Discussing the article: "Developing a robot in Python and MQL5 (Part 1): Data preprocessing"

 

Check out the new article: Developing a robot in Python and MQL5 (Part 1): Data preprocessing.

Developing a trading robot based on machine learning: A detailed guide. The first article in the series deals with collecting and preparing data and features. The project is implemented using the Python programming language and libraries, as well as the MetaTrader 5 platform.

The market is becoming increasingly complex. Today it is turning into a battle of algorithms. Over 95% of trading turnover is generated by robots. 

The next step is machine learning. These are not strong AI, but they are not simple linear algorithms either. Machine learning model is capable of making profit in difficult conditions. It is interesting to apply machine learning to create trading systems. Thanks to neural networks, the trading robot will analyze big data, find patterns and predict price movements.

We will look at the development cycle of a trading robot: data collection, processing, sample expansion, feature engineering, model selection and training, creating a trading system via Python, and monitoring trades.

Working in Python has its own advantages: speed in the field of machine learning, as well as the ability to select and generate features. Exporting models to ONNX requires exactly the same feature generation logic as in Python, which is not easy. That is why I have selected online trading via Python.

Author: Yevgeniy Koshtenko

 
A sensible approach 👍 interesting way of selecting traits.
 
Thank you very much for this interesting article. I haven't used python before, but you got me interested in learning this powerful tool. I am looking forward to new publications and to follow the trend!
 

В задаче прогнозирования EURUSD мы добавили бинарный столбец "labels", указывающий, превысило ли следующее изменение цены спред и комиссию.

By the way, out of over 700,000 pieces of data, the price changed by more than the spread in only 70,000 cases.

EURUSD has ~0 spread 90% of the time. You are working with H1 data. How did you get this result?

 
Кстати, искушенный в машинном обучении читатель уже давно понял, что мы в итоге разработаем модель классификации, а не регрессии. Мне больше нравятся регрессионные модели, я в них вижу немного больше логики для прогнозирования, нежели в моделях классификации. 
It seems like the second sentence contradicts the first.
 

Фича инжиниринг — преобразование исходных данных в набор признаков для обучения моделей машинного обучения. Цель — найти наиболее информативные признаки. Есть ручной подход (человек выбирает признаки) и автоматический (с помощью алгоритмов).

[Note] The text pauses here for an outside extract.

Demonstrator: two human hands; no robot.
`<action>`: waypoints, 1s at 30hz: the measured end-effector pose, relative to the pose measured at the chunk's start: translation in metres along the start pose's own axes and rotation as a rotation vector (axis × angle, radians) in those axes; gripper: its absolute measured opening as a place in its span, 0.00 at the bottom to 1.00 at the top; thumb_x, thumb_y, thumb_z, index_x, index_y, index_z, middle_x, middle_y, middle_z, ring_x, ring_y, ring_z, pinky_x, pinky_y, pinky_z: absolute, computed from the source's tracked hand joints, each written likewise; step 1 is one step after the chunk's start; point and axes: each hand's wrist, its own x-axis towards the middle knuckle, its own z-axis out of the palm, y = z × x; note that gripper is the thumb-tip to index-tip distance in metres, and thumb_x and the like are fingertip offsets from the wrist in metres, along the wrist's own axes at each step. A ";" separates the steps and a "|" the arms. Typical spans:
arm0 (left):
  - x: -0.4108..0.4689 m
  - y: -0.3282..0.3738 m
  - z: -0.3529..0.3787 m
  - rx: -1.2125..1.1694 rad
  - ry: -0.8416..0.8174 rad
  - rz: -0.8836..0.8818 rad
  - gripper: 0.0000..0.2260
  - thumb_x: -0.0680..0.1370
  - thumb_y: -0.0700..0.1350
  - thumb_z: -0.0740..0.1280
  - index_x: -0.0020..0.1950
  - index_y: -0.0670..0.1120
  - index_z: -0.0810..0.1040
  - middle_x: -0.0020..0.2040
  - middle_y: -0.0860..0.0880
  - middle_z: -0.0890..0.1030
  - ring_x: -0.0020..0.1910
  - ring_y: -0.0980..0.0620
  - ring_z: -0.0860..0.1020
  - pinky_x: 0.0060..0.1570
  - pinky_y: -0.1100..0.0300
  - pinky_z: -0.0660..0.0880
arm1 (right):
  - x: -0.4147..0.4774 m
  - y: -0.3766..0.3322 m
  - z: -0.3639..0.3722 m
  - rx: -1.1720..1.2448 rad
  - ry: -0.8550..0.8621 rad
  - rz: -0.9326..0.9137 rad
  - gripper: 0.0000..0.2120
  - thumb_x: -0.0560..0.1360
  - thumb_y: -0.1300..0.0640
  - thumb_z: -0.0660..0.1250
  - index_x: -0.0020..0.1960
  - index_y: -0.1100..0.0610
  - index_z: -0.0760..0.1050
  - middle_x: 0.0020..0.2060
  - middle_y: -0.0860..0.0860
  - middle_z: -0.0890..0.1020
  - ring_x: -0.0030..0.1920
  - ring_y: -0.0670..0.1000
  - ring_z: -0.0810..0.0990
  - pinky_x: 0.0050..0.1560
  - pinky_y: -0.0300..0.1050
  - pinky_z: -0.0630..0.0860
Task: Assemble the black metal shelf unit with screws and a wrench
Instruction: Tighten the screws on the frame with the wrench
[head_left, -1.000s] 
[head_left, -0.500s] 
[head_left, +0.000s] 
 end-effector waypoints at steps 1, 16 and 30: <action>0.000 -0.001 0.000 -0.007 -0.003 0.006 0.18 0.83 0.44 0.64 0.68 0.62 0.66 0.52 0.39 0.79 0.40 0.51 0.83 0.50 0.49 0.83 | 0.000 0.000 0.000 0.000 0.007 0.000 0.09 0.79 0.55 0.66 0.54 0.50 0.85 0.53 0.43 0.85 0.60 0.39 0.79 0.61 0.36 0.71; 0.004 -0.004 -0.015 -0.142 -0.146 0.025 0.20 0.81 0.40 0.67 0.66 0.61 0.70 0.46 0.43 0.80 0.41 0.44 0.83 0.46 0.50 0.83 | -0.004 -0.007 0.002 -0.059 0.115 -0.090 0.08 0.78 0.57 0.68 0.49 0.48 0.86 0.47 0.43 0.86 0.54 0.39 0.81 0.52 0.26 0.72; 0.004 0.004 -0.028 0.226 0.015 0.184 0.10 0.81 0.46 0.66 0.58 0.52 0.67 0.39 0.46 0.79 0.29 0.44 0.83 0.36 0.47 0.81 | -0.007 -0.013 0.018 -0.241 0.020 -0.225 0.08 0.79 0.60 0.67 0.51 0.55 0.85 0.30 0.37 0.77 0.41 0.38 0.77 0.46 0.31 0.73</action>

We will use an automatic approach. We will apply the new feature creation method to automatically extract the best features from our data. We will then select the most informative ones from the resulting set.

The best feature for price prediction turned out to be the opening price itself. Signs based on moving averages, price increments, standard deviation, daily and monthly price changes were included in the top. Automatically generated signs turned out to be uninformative.

There is a question about the quality of the algorithms for feature generation, or rather its complete absence.


A person generated all the attributes from OHLCT data - five columns in total. You are pushing the feature generation algorithm onto a much larger number of initial features. It's hard to imagine that the chip generation algorithm couldn't reproduce the simplest MA chip.

 
I liked the language, style and presentation of information in the article. Thank you to the author!
 

Feature clustering combines similar features into groups to reduce the number of features. This helps to get rid of redundant data, reduce correlation and simplify the model without overfitting. The best feature for price prediction turned out to be the opening price itself.

Did the clustering throw out the HLC prices because they fell into the same cluster as the O-price?

If the price turned out to be the best sign for its prediction (and the other signs are its derivatives), does it mean that we should forget about the other signs and it is reasonable to add more input data by moving to a lower timeframe and taking prices of other symbols as signs?

 

Prices should, of course, be removed from the training sample, as MO will not perform adequately on the new data, especially if they fall outside the training range.

The high informativeness of prices arises from the uniqueness of their values, i.e. it is easier for the algorithm to remember or match prices with labels.

In MO practice, not only uninformative features are removed, but also suspiciously overinformative features, which are raw prices.

In an ideal scenario, there should be several attributes that are +- equally informative. That is, there are no clear leaders or outsiders. This means that none of the attributes litter the training and do not pull the blanket on themselves.
 
Maxim Dmitrievsky #:

Prices should, of course, be removed from the training sample, as MO will not perform adequately on the new data, especially if they fall outside the training range.

If we go to returns, the feature generation algorithm is obliged to generate a cumulative sum, which will be the same prices. At the same time, it will not be known that these are the prices.

 
fxsaber #:

If we go to returns, then the algorithm of feature generation is obliged to generate a cumulative sum, which will be the same prices. It will not be known that these are the prices.

I don't get it

All signs should be pseudo-stationary, like increments. Raw prices should be removed from the training.